[potrzebne źródło]
Prawda jest taka, że praktycznie wszystkie strony, które implementują np. YubiKey, wymagają też dodania najpierw innej metody, np. TOTP z aplikacji Google Authenticator lub podobnej.
Klucze fizyczne natomiast są wygodniejsze niż konieczność sięgania do telefonu jeśli mamy je ciągle dostępne pod ręką (passthrough w klawiaturze, laptop). Czy są bezpieczniejsze? W teorii tak, w praktyce jeśli ktoś może “shakować” nam telefon, może też shakować komputer, na którym w końcu użyjemy tego fizycznego klucza.

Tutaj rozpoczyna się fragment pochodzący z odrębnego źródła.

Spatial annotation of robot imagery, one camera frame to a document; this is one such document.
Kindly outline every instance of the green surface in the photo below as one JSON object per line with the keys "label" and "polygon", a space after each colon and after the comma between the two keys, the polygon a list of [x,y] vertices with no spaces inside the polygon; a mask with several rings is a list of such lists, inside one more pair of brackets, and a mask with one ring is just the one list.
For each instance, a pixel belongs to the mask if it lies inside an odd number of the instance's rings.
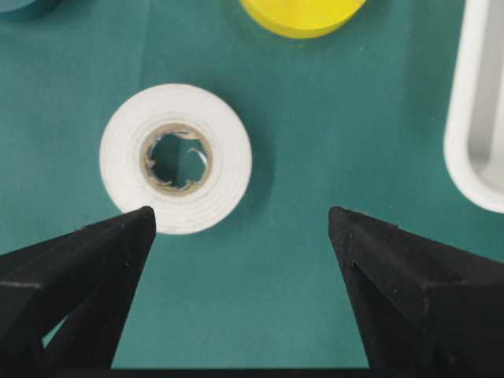
{"label": "green surface", "polygon": [[98,168],[108,119],[144,88],[191,83],[243,120],[250,186],[214,228],[157,236],[115,366],[366,365],[330,206],[502,260],[502,215],[443,161],[462,9],[368,0],[306,41],[232,0],[63,0],[0,24],[0,250],[118,213]]}

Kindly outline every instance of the white tape roll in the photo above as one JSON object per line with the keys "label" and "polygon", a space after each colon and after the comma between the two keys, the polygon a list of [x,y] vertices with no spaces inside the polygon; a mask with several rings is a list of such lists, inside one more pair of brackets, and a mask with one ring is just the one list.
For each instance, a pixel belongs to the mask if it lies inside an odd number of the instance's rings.
{"label": "white tape roll", "polygon": [[[166,134],[201,140],[206,170],[180,190],[152,177],[150,153]],[[185,84],[146,89],[112,116],[100,146],[103,183],[119,209],[148,205],[157,231],[189,234],[225,218],[245,193],[252,169],[250,142],[235,112],[214,94]]]}

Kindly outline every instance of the yellow object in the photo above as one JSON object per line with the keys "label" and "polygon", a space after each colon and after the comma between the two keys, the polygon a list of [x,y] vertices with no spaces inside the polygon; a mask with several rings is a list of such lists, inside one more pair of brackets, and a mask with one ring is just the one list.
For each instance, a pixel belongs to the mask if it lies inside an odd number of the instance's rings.
{"label": "yellow object", "polygon": [[347,22],[365,0],[240,0],[262,27],[290,38],[326,35]]}

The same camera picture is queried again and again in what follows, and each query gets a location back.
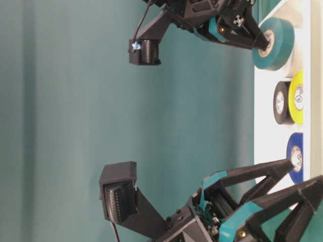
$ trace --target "teal backdrop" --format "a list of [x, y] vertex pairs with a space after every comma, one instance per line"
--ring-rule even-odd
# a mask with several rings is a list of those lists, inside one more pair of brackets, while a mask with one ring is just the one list
[[251, 52], [172, 26], [163, 64], [132, 66], [144, 7], [0, 3], [0, 241], [114, 241], [98, 198], [105, 164], [137, 161], [138, 186], [167, 216], [205, 176], [253, 163]]

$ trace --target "black tape roll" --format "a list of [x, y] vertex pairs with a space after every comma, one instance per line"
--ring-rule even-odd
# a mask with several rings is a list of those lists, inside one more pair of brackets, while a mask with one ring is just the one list
[[279, 82], [274, 94], [274, 116], [278, 124], [293, 124], [288, 108], [288, 90], [291, 82]]

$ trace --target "wire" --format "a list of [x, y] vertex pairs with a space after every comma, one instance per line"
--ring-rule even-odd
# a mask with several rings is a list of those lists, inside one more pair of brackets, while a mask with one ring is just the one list
[[153, 4], [153, 0], [149, 0], [148, 1], [148, 3], [147, 3], [147, 6], [146, 6], [146, 10], [145, 10], [145, 13], [144, 13], [144, 15], [142, 16], [142, 18], [141, 18], [141, 20], [140, 20], [140, 22], [139, 22], [139, 24], [138, 24], [138, 27], [137, 27], [137, 29], [136, 29], [136, 31], [135, 31], [135, 33], [134, 33], [134, 35], [133, 35], [133, 39], [132, 39], [132, 42], [134, 43], [134, 42], [136, 42], [136, 38], [137, 38], [137, 34], [138, 34], [138, 31], [139, 31], [139, 29], [140, 29], [140, 26], [142, 25], [142, 22], [144, 21], [144, 19], [146, 18], [146, 15], [147, 15], [147, 13], [148, 13], [148, 10], [149, 10], [149, 8], [150, 8], [150, 6]]
[[118, 231], [117, 231], [117, 228], [116, 228], [116, 225], [111, 222], [111, 226], [113, 228], [113, 233], [115, 234], [115, 237], [116, 237], [116, 242], [120, 242], [120, 239], [119, 239], [119, 235], [118, 235]]

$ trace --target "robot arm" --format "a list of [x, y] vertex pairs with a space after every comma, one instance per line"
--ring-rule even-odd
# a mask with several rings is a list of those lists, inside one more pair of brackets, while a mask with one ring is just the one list
[[160, 64], [159, 49], [171, 23], [203, 40], [234, 47], [266, 50], [269, 42], [252, 17], [256, 0], [144, 0], [161, 7], [159, 16], [129, 41], [129, 61]]
[[[106, 165], [100, 178], [104, 216], [150, 242], [269, 241], [261, 224], [298, 204], [276, 231], [275, 241], [299, 241], [323, 199], [323, 176], [267, 194], [290, 170], [290, 160], [216, 172], [184, 207], [164, 220], [135, 187], [136, 163]], [[225, 187], [265, 178], [235, 201]]]

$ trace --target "white label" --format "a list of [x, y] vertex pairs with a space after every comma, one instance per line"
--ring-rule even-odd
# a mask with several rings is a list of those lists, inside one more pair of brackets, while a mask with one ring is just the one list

Prawdziwe U2F (nie pole do wprowadzenia kodu, bo to też TOTP) ma natomiast ten teoretyczny benefit, że całkiem sensownie chroni przed phishingiem. Jednak z założenia osoby, które dobrowolnie skorzystają z takiego rodzaju dodatkowego uwierzytelniania, są prawdopodobnie tymi bardziej świadomymi.
Powoduje to, że atak taki jest mocno utrudniony już na samym początku. Najwięcej z tego zyskują firmy, które wymuszają na wszystkich swoich pracownikach użycie tego typu kluczy.